Aggregate Running State
COUNT count
SUM sum
MIN current min
MAX current max
AVG (count, sum)

When It Is Attractive

Sort-based aggregation is a good fit when:

  • data is already sorted
  • the query also needs ordered output
  • the same sort can be reused for multiple downstream operators

If sorting is required anyway, aggregate computation after sorting is just a linear pass:

\[ O(T) \]

So the full cost is roughly:

\[ \text{sort cost} + O(T) \]

8. Hash Aggregation

If we do not need ordered output, hashing is often better.

In-Memory Hash Aggregate

As the DBMS scans tuples:

  • hash the group key
  • look up the entry in an ephemeral hash table
  • create a new entry if none exists
  • otherwise update the running aggregate

This is great when the hash table fits in memory.

Expected complexity:

  • time: O(T)
  • memory: O(G) aggregate states

Worst-case time can degrade under pathological collisions, but the expected case is linear.

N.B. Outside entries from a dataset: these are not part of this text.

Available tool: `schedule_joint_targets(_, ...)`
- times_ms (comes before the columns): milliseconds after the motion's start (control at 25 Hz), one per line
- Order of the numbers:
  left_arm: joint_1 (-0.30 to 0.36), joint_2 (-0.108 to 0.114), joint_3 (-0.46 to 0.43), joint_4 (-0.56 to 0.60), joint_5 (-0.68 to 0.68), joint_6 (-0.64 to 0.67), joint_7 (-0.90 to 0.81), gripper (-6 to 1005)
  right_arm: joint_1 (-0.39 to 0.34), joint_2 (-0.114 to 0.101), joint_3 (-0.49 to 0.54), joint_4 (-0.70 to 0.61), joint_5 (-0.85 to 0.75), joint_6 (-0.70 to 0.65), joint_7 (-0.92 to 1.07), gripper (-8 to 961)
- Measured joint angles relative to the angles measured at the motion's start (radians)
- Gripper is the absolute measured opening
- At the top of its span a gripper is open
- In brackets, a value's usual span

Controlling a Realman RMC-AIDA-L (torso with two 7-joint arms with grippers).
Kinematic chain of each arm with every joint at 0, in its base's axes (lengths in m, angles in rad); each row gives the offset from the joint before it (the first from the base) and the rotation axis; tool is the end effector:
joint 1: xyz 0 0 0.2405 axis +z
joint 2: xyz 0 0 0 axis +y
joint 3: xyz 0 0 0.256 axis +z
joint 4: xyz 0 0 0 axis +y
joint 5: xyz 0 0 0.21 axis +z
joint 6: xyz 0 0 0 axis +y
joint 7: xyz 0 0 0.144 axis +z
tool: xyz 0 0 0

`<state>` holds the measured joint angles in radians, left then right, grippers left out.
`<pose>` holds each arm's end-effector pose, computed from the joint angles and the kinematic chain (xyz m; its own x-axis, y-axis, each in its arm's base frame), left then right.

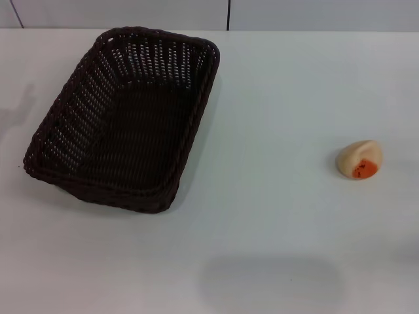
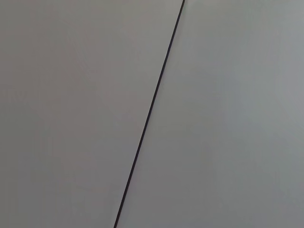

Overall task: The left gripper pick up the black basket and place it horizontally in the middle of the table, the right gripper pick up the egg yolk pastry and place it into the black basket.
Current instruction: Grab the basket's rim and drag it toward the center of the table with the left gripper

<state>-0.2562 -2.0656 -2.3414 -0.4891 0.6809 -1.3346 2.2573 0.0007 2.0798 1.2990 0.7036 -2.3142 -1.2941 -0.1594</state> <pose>-0.3421 0.3092 0.1145 0.4136 -0.2944 0.8615 0.8490 -0.2169 -0.4817 0.3538 0.2519 0.0839 0.7080 0.3480 -0.6145 -0.7038 0.4190 -0.5736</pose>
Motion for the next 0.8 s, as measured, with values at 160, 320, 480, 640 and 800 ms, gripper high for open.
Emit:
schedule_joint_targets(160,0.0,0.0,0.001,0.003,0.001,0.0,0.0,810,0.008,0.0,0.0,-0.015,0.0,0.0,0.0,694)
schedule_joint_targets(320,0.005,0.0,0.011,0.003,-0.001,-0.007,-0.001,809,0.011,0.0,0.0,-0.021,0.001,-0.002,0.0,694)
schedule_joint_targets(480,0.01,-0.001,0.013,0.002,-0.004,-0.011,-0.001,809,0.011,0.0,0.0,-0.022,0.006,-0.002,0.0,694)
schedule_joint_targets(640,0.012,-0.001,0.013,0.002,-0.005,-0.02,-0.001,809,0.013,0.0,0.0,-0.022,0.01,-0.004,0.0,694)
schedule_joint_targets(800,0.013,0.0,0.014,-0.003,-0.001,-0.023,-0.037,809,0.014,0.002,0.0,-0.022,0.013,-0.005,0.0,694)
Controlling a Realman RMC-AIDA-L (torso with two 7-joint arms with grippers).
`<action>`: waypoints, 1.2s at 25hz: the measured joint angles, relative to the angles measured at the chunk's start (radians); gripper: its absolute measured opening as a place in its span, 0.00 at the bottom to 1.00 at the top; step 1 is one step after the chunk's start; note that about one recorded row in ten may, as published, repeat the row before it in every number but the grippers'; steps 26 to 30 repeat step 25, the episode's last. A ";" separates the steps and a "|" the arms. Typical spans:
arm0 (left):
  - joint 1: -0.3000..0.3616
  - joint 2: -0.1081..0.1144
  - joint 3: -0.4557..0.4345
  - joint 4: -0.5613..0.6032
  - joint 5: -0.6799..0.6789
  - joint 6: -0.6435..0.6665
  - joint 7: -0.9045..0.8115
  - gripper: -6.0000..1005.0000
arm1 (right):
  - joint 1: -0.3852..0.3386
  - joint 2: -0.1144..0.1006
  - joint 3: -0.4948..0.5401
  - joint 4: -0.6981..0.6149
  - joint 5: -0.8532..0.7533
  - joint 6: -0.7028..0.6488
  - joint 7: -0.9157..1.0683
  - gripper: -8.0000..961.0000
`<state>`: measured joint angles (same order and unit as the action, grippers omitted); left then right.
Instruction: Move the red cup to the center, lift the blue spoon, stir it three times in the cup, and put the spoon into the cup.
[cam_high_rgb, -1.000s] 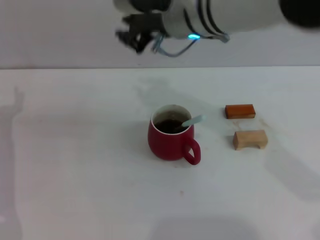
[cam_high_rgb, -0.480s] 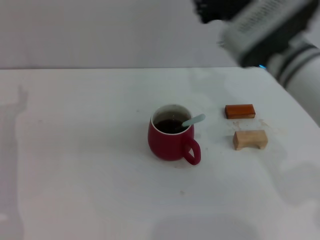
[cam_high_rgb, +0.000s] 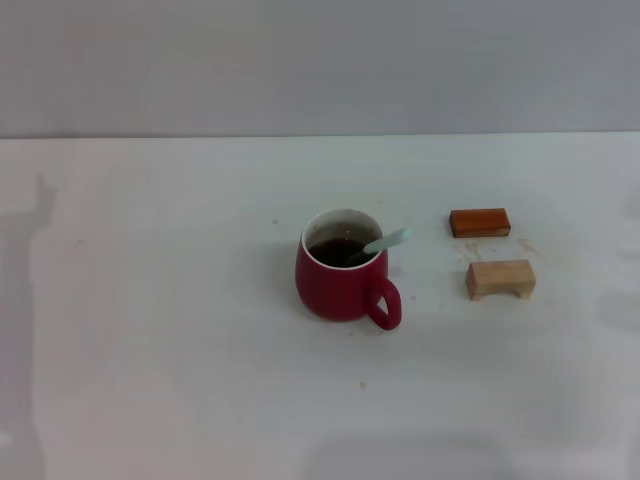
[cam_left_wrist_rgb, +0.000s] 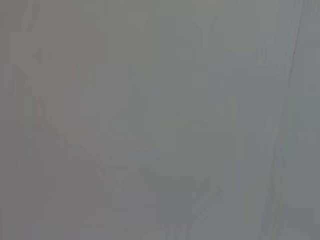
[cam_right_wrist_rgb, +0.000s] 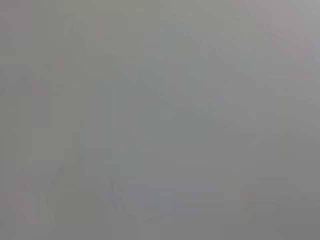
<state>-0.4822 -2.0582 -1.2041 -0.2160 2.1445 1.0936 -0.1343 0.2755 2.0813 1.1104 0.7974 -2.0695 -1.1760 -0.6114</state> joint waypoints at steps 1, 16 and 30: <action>0.001 0.000 0.000 0.001 0.000 0.000 0.000 0.84 | -0.014 0.000 0.002 -0.053 0.066 -0.039 0.040 0.37; 0.025 0.001 0.013 -0.003 0.012 0.010 0.003 0.84 | -0.040 -0.011 0.052 -0.314 0.046 -0.099 0.326 0.41; 0.040 0.000 0.016 0.003 0.012 0.036 0.007 0.84 | -0.001 -0.010 0.084 -0.420 0.049 -0.160 0.330 0.64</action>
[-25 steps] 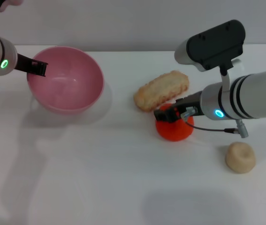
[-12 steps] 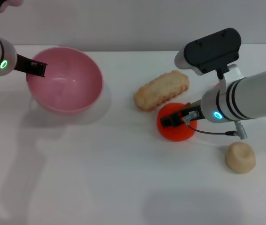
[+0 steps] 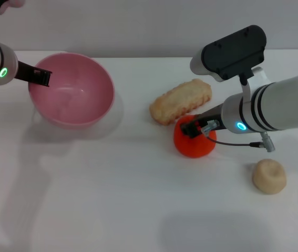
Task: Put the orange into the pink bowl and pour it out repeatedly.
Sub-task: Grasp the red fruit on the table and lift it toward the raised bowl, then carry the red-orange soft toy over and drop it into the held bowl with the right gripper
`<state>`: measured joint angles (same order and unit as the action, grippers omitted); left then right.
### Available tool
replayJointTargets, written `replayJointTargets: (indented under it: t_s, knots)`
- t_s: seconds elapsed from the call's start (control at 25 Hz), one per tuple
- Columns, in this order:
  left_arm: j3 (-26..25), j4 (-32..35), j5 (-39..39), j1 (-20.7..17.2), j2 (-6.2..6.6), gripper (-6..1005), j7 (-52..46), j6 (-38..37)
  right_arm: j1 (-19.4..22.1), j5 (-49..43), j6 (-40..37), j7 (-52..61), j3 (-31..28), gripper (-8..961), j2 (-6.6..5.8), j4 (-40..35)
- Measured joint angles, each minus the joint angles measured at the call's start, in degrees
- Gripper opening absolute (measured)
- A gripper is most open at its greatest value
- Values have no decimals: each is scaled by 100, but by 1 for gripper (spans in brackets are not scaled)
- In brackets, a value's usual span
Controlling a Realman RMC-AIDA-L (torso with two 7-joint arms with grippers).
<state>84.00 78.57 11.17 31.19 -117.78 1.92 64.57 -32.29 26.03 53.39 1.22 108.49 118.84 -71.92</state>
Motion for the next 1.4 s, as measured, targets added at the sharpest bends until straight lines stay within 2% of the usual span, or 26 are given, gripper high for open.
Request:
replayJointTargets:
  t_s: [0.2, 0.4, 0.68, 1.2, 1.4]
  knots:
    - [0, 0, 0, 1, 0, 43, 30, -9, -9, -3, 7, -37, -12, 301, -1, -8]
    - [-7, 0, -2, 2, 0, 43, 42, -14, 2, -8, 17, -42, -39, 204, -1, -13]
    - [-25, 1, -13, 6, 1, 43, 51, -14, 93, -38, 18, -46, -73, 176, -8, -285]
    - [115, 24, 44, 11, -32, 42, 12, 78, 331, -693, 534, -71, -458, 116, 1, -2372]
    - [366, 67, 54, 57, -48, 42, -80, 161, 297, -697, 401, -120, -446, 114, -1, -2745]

9. External Hash Aggregation

If the aggregation state does not fit in memory, use a two-phase external algorithm.

Phase 1: Partition

  • Use hash function h1 on the group key.
  • Split tuples into B-1 disk partitions.
  • Keep 1 input buffer and B-1 output buffers.

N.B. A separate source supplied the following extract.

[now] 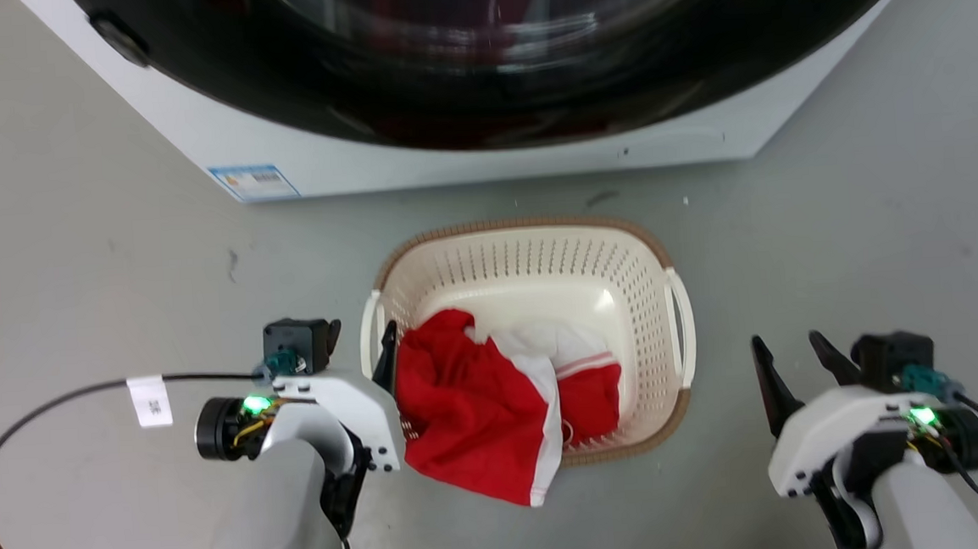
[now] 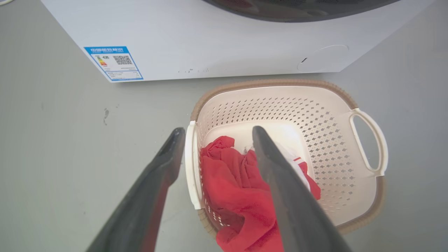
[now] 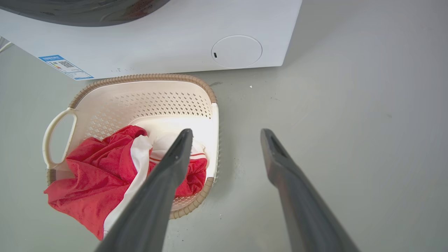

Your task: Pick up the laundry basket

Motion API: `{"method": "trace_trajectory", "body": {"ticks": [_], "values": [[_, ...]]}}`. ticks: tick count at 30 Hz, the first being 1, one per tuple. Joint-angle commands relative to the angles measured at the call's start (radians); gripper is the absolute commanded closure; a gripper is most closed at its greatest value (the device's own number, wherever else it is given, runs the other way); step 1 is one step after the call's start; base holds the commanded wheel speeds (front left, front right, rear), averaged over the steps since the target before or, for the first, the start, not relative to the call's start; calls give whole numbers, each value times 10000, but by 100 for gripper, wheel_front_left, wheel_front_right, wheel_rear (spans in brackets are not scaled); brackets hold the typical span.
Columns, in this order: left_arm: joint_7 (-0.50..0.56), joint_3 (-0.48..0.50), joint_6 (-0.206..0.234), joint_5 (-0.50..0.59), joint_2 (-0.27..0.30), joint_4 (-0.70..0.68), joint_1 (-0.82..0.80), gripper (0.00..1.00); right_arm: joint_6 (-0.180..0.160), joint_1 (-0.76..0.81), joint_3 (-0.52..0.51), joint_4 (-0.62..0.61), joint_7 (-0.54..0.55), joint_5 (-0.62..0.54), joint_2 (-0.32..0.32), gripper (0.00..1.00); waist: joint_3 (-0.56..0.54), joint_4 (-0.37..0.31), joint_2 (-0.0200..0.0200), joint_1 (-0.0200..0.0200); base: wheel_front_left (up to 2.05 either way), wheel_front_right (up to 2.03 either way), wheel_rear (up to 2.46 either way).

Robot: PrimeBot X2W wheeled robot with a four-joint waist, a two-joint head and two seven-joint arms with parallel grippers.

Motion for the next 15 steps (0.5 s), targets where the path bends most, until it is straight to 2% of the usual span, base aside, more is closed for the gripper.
{"method": "trace_trajectory", "body": {"ticks": [1, 15], "values": [[27, 2, -40, -79, 69, 263, -333, 0, -3, -494, 113, 425, -102, 19, 2, 0, 758, -146, 0, -1, 0, 0, 0], [231, -20, -198, -512, 428, 2370, -2282, 0, -5, -3465, 1392, 3665, -735, 518, 2, 0, 2873, -427, 0, -1, 0, 0, 0]]}}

Phase 2: ReHash / Aggregate

For each partition:

  • read it back
  • build an in-memory hash table
  • compute aggregates inside that smaller partition

This works because tuples with the same group key are sent to the same partition.

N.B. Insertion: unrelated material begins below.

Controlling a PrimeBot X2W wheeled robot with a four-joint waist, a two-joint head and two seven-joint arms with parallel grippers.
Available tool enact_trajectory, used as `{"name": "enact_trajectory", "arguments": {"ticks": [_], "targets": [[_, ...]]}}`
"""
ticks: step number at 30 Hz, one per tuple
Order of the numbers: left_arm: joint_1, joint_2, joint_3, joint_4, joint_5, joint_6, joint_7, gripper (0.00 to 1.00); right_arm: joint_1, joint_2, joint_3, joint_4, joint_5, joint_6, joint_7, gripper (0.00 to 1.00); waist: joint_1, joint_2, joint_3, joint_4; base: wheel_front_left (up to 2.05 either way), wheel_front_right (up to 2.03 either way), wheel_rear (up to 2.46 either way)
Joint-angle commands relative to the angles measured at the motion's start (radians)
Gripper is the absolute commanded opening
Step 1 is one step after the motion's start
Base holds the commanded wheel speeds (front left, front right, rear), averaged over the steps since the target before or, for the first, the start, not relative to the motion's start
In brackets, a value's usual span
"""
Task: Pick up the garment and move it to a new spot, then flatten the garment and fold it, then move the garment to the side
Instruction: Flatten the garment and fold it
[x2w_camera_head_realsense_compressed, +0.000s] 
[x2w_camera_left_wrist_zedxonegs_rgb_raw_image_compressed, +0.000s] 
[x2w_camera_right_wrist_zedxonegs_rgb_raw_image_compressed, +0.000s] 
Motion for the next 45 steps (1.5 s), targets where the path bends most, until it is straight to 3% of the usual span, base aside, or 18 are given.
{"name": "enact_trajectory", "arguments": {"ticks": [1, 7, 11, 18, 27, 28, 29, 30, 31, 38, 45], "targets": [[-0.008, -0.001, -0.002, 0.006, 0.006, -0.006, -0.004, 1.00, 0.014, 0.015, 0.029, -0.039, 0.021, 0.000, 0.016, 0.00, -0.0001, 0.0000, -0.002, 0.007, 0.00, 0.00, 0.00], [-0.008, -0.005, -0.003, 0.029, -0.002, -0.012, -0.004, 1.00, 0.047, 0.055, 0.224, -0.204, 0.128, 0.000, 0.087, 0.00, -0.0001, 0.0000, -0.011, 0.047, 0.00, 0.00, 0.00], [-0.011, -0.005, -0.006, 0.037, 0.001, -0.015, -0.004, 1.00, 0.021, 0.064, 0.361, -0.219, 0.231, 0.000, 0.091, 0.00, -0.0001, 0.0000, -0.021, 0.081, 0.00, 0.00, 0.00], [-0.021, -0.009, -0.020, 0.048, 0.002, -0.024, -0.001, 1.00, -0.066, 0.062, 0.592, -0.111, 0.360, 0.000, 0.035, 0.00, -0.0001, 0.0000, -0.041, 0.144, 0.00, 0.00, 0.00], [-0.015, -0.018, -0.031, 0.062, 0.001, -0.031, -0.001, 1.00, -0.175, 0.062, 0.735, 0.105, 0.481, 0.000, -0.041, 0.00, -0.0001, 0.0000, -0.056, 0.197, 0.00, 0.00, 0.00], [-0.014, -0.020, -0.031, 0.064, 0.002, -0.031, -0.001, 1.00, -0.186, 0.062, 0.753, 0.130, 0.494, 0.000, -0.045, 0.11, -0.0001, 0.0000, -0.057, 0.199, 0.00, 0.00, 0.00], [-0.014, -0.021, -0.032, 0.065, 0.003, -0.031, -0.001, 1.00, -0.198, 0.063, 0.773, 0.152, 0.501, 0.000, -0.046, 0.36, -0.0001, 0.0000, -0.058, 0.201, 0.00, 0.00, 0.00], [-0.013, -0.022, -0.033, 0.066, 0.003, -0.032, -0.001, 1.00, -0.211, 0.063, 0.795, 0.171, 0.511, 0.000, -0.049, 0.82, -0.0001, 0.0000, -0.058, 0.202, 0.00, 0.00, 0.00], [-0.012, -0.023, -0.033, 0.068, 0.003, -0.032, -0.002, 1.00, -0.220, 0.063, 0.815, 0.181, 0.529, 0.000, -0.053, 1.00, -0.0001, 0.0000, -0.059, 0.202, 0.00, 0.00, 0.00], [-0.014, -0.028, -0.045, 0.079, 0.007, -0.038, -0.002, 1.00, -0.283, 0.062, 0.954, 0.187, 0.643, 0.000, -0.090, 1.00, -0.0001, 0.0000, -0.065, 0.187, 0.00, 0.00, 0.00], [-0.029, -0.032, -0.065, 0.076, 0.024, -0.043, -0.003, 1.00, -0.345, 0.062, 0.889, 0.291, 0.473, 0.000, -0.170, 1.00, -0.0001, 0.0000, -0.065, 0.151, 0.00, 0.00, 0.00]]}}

If no recursive repartitioning is needed and we ignore final result output, a useful I/O approximation is:

\[ 3N \]

because:

  • partition phase reads and writes the input once: 2N
  • rehash/aggregate phase reads it once more: N

10. Choosing Sort vs. Hash

Task Start With Why
Need final order Sort ordering is part of the result
ORDER BY ... LIMIT N Top-N heap avoid full sort
GROUP BY / DISTINCT with no order requirement Hash aggregate cheaper than sorting in many cases
Existing clustered index on sort key B+Tree scan ordered access is already materialized

11. Complexity Summary

Technique CPU / Tuple Complexity I/O / Memory View
In-memory comparison sort O(T \log T) memory must hold input
External merge sort roughly O(T \log T) comparisons 2N \cdot \left(1 + \left\lceil \log_{B-1}\left\lceil N/B \right\rceil \right\rceil\right) I/Os
Clustered B+Tree sort linear scan after index traversal about one sequential pass over relevant pages
Unclustered B+Tree sort pointer chasing dominates can approach one random fetch per tuple
Top-N heap sort O(T \log N) O(N) memory, one input scan
Sort-based aggregation \text{sort cost} + O(T) good when order is also needed
In-memory hash aggregation expected O(T) O(G) memory
External hash aggregation expected O(T) work per phase about 3N I/Os without recursive partitioning

Quick Recap

  1. External merge sort is the baseline spill-aware sorting algorithm.
  2. B+Tree order can replace sorting, but only clustered access is consistently good.
  3. Top-N queries should avoid full sorting when possible.
  4. String sorting is expensive because collation rules are richer than byte order.
  5. Aggregation is fundamentally about grouping equal keys; sorting and hashing are the two main ways to do it.